## Steven Miller
### DSC 650 Winter 2019
### 2019-12-18

#### Exercise 4.2: Joining Datasets and Performing Aggregations on Grouped Data

In [1]:
from pyspark.sql import SparkSession
from pyspark.sql.functions import *

spark = SparkSession.builder.appName('Exercise').getOrCreate()

In [2]:
df_flights = spark.read.parquet('domestic-flights/flights.parquet')
df_airport_codes = spark.read.load('airport-codes/airport-codes.csv', format='csv', sep=',', inferSchema=True, header=True)
df_flights.printSchema()
df_airport_codes.printSchema()

root
 |-- origin_airport_code: string (nullable = true)
 |-- destination_airport_code: string (nullable = true)
 |-- origin_city: string (nullable = true)
 |-- destination_city: string (nullable = true)
 |-- passengers: long (nullable = true)
 |-- seats: long (nullable = true)
 |-- flights: long (nullable = true)
 |-- distance: double (nullable = true)
 |-- origin_population: long (nullable = true)
 |-- destination_population: long (nullable = true)
 |-- flight_year: long (nullable = true)
 |-- flight_month: long (nullable = true)
 |-- __index_level_0__: long (nullable = true)

root
 |-- ident: string (nullable = true)
 |-- type: string (nullable = true)
 |-- name: string (nullable = true)
 |-- elevation_ft: double (nullable = true)
 |-- continent: string (nullable = true)
 |-- iso_country: string (nullable = true)
 |-- iso_region: string (nullable = true)
 |-- municipality: string (nullable = true)
 |-- gps_code: string (nullable = true)
 |-- iata_code: string (nullable = true)
 |-- l

**a. Join the Data**

Join the flight data to airport codes data by matching the IATA code of the originating flight to the IATA code in the airport codes file. Note that the airport codes file may not contain IATA codes for all of the origin and destination flights in the flight data. We still want information on those flights even if we cannot match it to a value in the airport codes file. This means you will want to use a left join instead of the default inner join.

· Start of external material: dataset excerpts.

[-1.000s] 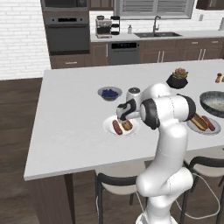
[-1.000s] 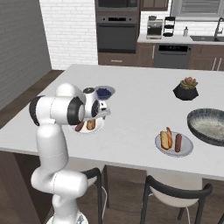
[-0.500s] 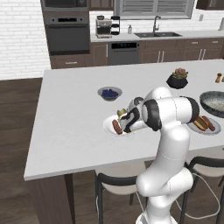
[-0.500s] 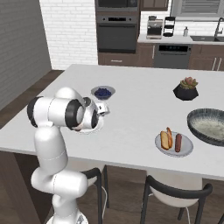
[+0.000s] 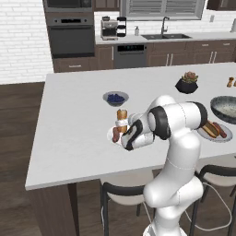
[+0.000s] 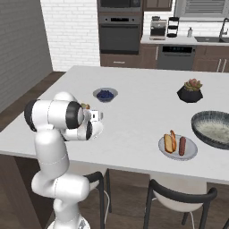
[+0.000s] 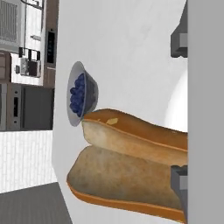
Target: Place one bun and one sausage from the bowl on each plate.
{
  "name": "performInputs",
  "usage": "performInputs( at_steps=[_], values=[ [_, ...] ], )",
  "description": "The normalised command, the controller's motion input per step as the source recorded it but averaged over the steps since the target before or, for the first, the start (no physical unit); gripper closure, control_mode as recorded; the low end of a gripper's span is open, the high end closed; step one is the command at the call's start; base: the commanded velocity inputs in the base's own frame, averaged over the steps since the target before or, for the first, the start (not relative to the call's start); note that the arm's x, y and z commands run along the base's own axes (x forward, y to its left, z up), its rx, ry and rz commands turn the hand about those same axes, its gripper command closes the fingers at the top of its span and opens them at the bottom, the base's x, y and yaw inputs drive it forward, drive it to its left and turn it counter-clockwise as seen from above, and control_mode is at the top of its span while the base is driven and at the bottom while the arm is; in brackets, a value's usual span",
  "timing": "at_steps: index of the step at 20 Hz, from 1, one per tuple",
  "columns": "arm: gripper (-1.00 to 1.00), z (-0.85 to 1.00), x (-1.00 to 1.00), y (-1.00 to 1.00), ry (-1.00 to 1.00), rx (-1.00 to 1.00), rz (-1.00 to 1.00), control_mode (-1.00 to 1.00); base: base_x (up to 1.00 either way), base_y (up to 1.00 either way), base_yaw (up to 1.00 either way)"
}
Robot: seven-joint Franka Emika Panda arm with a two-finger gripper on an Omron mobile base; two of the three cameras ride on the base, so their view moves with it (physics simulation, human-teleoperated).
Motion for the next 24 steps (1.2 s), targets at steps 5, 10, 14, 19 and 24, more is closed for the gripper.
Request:
performInputs(
  at_steps=[5, 10, 14, 19, 24],
  values=[
    [-1.0, 0.13, 0.1, -0.97, -0.02, 0.04, 0.02, -1.0, 0.0, 0.0, 0.0],
    [-1.0, 0.01, 0.1, -0.43, -0.01, -0.03, 0.1, -1.0, 0.0, 0.0, 0.0],
    [-1.0, -0.08, 0.0, 0.01, -0.09, -0.16, 0.25, -1.0, 0.0, 0.0, 0.0],
    [-1.0, -0.23, -0.09, -0.01, -0.15, -0.15, 0.23, -1.0, 0.0, 0.0, 0.0],
    [-1.0, -0.22, -0.41, 0.15, -0.31, 0.0, 0.2, -1.0, 0.0, 0.0, 0.0]
  ],
)
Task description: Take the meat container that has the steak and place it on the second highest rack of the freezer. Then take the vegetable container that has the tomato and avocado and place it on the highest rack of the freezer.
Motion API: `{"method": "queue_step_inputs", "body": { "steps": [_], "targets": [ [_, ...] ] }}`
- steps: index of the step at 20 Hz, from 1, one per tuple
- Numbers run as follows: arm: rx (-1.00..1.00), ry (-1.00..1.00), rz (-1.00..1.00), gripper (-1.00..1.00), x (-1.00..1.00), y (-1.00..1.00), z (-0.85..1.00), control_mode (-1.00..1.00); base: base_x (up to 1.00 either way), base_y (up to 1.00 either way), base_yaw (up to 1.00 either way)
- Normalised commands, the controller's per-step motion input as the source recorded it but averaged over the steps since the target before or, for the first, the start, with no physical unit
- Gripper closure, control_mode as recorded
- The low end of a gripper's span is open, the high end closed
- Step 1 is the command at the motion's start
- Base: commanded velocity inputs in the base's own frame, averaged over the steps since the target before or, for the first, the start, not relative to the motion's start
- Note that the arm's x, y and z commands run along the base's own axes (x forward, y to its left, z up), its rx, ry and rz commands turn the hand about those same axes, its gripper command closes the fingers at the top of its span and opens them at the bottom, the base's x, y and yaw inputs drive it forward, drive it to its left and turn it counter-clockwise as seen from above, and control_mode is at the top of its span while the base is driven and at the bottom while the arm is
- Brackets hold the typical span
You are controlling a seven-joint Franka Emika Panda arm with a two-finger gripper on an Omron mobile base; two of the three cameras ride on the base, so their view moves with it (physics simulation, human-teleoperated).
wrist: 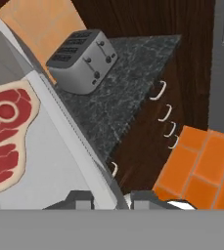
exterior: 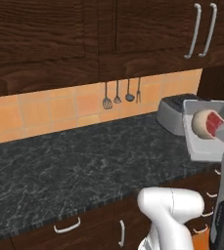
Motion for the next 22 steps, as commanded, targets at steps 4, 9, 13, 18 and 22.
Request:
{"method": "queue_step_inputs", "body": {
  "steps": [4, 9, 13, 18, 22],
  "targets": [
    [0.00, 0.00, 0.00, 1.00, 0.00, 0.00, 0.00, 1.00, -1.00, -0.78, -0.31],
    [0.00, 0.00, 0.00, 1.00, 0.00, 0.00, 0.00, 1.00, -0.80, -0.32, -0.60],
    [0.00, 0.00, 0.00, 1.00, 0.00, 0.00, 0.00, 1.00, -0.40, -0.01, -0.85],
    [0.00, 0.00, 0.00, 1.00, 0.00, 0.00, 0.00, 1.00, -0.34, 0.00, -0.90],
    [0.00, 0.00, 0.00, 1.00, 0.00, 0.00, 0.00, 1.00, -0.04, 0.00, -0.92]
  ]
}}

Print the schema of the joined dataframe.

In [3]:
joined_df = df_flights.join(df_airport_codes, df_flights.origin_airport_code==df_airport_codes.iata_code)
joined_df.printSchema()

root
 |-- origin_airport_code: string (nullable = true)
 |-- destination_airport_code: string (nullable = true)
 |-- origin_city: string (nullable = true)
 |-- destination_city: string (nullable = true)
 |-- passengers: long (nullable = true)
 |-- seats: long (nullable = true)
 |-- flights: long (nullable = true)
 |-- distance: double (nullable = true)
 |-- origin_population: long (nullable = true)
 |-- destination_population: long (nullable = true)
 |-- flight_year: long (nullable = true)
 |-- flight_month: long (nullable = true)
 |-- __index_level_0__: long (nullable = true)
 |-- ident: string (nullable = true)
 |-- type: string (nullable = true)
 |-- name: string (nullable = true)
 |-- elevation_ft: double (nullable = true)
 |-- continent: string (nullable = true)
 |-- iso_country: string (nullable = true)
 |-- iso_region: string (nullable = true)
 |-- municipality: string (nullable = true)
 |-- gps_code: string (nullable = true)
 |-- iata_code: string (nullable = true)
 |-- local_c

**b. Rename and Remove Columns**

Next, we want to rename some of the joined columns and remove unneeded columns. Remove the following columns from the joined dataframe.

* \_\_index_level_0\_\_
* ident
* local_code
* continent
* iso_country
* iata_code

Rename the following columns.

* type: origin_airport_type
* name: origin_airport_name
* elevation_ft: origin_airport_elevation_ft
* iso_region: origin_airport_region
* municipality: origin_airport_municipality
* gps_code: origin_airport_gps_code
* coordinates: origin_airport_coordinates

In [4]:
joined_df = joined_df.drop(*['__index_level_0__', 'ident', 'local_code', 'continent', 'iso_country', 'iata_code'])

In [5]:
joined_df = (joined_df
             .withColumnRenamed('type','origin_airport_type')
             .withColumnRenamed('name', 'origin_airport_name')
             .withColumnRenamed('elevation_ft', 'origin_airport_elevation_ft')
             .withColumnRenamed('iso_region', 'origin_airport_region')
             .withColumnRenamed('municipality', 'origin_airport_municipality')
             .withColumnRenamed('gps_code', 'origin_airport_gps_code')
             .withColumnRenamed('coordinates', 'origin_airport_coordinates'))

In [6]:
joined_df.printSchema()

root
 |-- origin_airport_code: string (nullable = true)
 |-- destination_airport_code: string (nullable = true)
 |-- origin_city: string (nullable = true)
 |-- destination_city: string (nullable = true)
 |-- passengers: long (nullable = true)
 |-- seats: long (nullable = true)
 |-- flights: long (nullable = true)
 |-- distance: double (nullable = true)
 |-- origin_population: long (nullable = true)
 |-- destination_population: long (nullable = true)
 |-- flight_year: long (nullable = true)
 |-- flight_month: long (nullable = true)
 |-- origin_airport_type: string (nullable = true)
 |-- origin_airport_name: string (nullable = true)
 |-- origin_airport_elevation_ft: double (nullable = true)
 |-- origin_airport_region: string (nullable = true)
 |-- origin_airport_municipality: string (nullable = true)
 |-- origin_airport_gps_code: string (nullable = true)
 |-- origin_airport_coordinates: string (nullable = true)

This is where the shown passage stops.